### Problem requirements:
Starting at the line that contains "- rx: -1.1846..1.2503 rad" and ending at the final line of the entries below, write out each line exactly as it appears, but omit the pictures.

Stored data
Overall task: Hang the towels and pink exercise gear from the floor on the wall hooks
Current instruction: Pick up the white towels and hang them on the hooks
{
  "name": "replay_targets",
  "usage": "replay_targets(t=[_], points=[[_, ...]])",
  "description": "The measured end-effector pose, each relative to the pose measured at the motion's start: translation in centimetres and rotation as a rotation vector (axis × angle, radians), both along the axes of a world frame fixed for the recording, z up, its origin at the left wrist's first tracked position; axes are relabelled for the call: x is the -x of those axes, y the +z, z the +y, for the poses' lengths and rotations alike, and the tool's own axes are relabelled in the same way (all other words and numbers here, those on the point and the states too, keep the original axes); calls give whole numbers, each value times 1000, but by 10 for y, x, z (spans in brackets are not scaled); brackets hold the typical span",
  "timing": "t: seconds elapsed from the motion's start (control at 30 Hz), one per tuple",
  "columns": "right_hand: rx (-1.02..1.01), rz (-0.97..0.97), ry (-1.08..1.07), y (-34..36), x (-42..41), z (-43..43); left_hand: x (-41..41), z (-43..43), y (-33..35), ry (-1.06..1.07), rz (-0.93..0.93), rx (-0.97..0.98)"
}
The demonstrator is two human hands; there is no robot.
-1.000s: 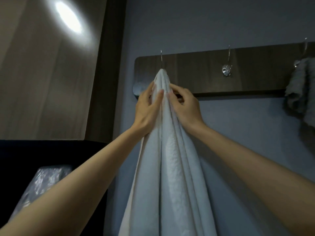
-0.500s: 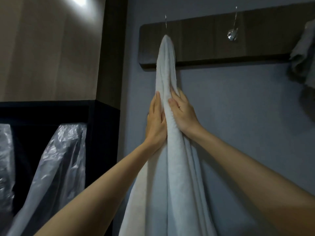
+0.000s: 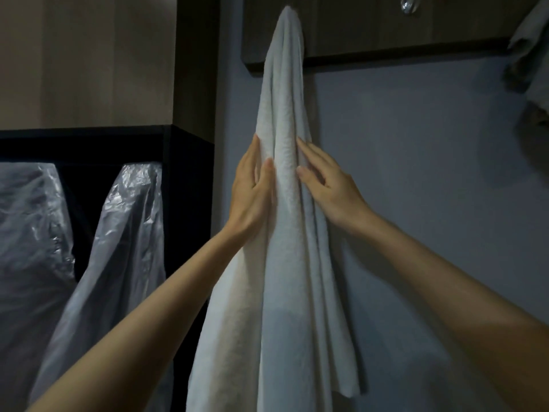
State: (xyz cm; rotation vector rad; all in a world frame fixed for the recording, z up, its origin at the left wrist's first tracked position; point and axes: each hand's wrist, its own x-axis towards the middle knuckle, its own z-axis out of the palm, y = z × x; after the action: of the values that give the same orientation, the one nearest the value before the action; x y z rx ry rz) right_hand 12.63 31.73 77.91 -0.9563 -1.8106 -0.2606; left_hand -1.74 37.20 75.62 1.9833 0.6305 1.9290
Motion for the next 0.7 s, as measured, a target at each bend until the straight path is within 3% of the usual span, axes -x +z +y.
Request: replay_targets(t=[0.2, 0.4, 0.7], points=[[28, 5, 10, -47, -17, -36, 11, -54, -32, 304, 221, -110], [42, -95, -140, -107, -30, -72, 19, -106, -87, 651, 551, -170], [115, -324, -362, -198, -20, -164, 43, -179, -193, 710, 777, -113]])
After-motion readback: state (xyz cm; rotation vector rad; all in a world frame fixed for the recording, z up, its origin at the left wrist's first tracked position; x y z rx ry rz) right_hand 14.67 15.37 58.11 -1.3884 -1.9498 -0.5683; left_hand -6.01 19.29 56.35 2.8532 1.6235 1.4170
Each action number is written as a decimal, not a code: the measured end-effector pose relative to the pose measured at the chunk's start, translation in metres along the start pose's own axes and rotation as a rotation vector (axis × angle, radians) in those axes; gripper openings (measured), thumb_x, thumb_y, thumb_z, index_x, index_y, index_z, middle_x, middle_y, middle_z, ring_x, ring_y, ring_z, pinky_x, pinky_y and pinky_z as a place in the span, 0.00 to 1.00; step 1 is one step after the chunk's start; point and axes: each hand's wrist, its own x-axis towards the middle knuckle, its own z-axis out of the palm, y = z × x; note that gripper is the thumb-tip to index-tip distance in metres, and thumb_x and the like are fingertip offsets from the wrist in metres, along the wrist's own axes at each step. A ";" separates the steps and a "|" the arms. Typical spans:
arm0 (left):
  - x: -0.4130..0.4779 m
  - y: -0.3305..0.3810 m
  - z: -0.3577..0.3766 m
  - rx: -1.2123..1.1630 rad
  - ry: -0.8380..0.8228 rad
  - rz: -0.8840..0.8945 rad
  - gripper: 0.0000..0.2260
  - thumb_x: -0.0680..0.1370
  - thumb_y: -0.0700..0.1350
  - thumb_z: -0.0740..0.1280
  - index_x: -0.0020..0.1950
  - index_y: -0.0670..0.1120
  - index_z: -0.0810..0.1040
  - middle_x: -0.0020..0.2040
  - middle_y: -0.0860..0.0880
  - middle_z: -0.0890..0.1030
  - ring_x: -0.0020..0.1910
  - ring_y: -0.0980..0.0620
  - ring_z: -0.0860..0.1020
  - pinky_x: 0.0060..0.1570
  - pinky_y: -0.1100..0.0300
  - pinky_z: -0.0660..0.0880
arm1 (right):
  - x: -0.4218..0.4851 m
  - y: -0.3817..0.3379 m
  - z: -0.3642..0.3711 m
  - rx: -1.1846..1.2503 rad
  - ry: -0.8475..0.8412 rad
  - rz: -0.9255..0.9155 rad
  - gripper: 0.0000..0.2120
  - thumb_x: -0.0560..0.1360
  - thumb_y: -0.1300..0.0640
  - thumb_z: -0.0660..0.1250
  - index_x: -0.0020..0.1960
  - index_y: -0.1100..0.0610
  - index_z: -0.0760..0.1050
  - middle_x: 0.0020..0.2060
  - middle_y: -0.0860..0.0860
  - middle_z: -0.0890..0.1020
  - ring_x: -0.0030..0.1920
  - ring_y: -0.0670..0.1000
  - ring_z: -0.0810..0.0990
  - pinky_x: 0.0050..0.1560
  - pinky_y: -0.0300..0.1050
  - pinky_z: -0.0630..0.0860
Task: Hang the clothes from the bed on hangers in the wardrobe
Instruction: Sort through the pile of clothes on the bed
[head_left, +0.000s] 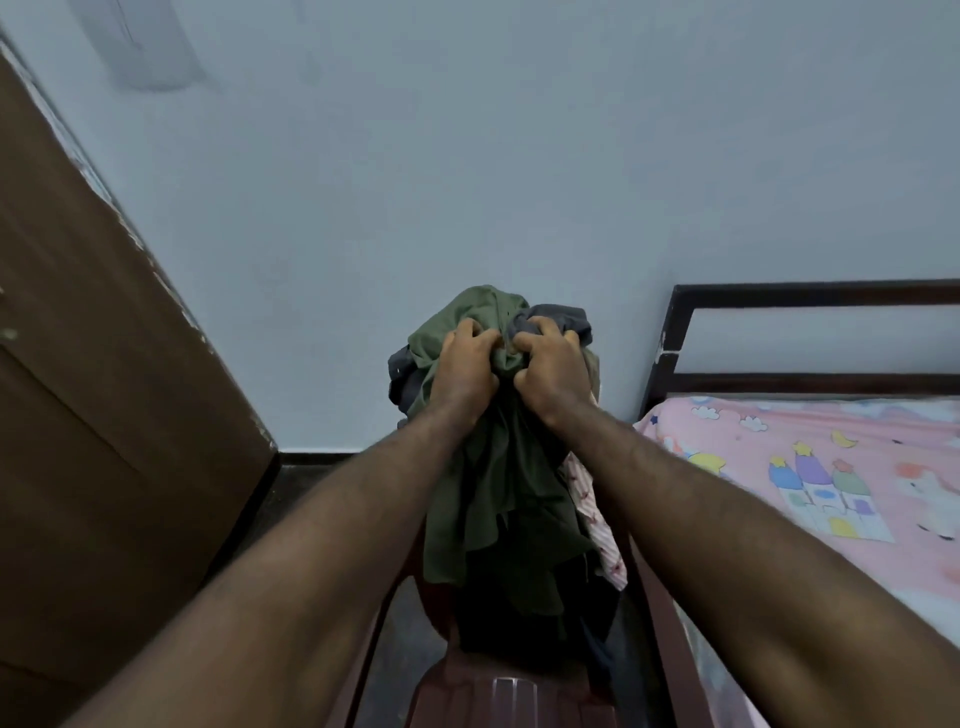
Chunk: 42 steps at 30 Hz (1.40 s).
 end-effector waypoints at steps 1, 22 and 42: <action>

### Your solution:
  - rx: -1.1846..1.2503 rad
  - ry: -0.8475..0.8412 rad
  - rz: -0.9255..0.9155 rad
  - gripper: 0.0000..0.2120
  - thumb_x: -0.0560..0.1360
  - thumb_y: -0.1300..0.0640
  - thumb_z: -0.0660..0.1250
  - index_x: -0.0020..0.1960
  - index_y: -0.1100..0.0610
  - index_z: -0.0760..0.1050
  - middle_x: 0.0020..0.2060
  - middle_y: -0.0860..0.0860
  - middle_z: -0.0890..0.1020
  - ring_x: -0.0030..0.1920
  - ring_y: -0.0670..0.1000
  - ring_z: -0.0810..0.0990
  - pinky_x: 0.0050..0.1560
  - pinky_y: -0.0300..0.1050
  - pinky_z: -0.0630..0.0860
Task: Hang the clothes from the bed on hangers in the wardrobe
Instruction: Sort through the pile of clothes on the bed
[head_left, +0.000s] 
Chunk: 42 steps at 30 Hz (1.40 s).
 end-effector waypoints at steps 1, 22 and 42: <action>

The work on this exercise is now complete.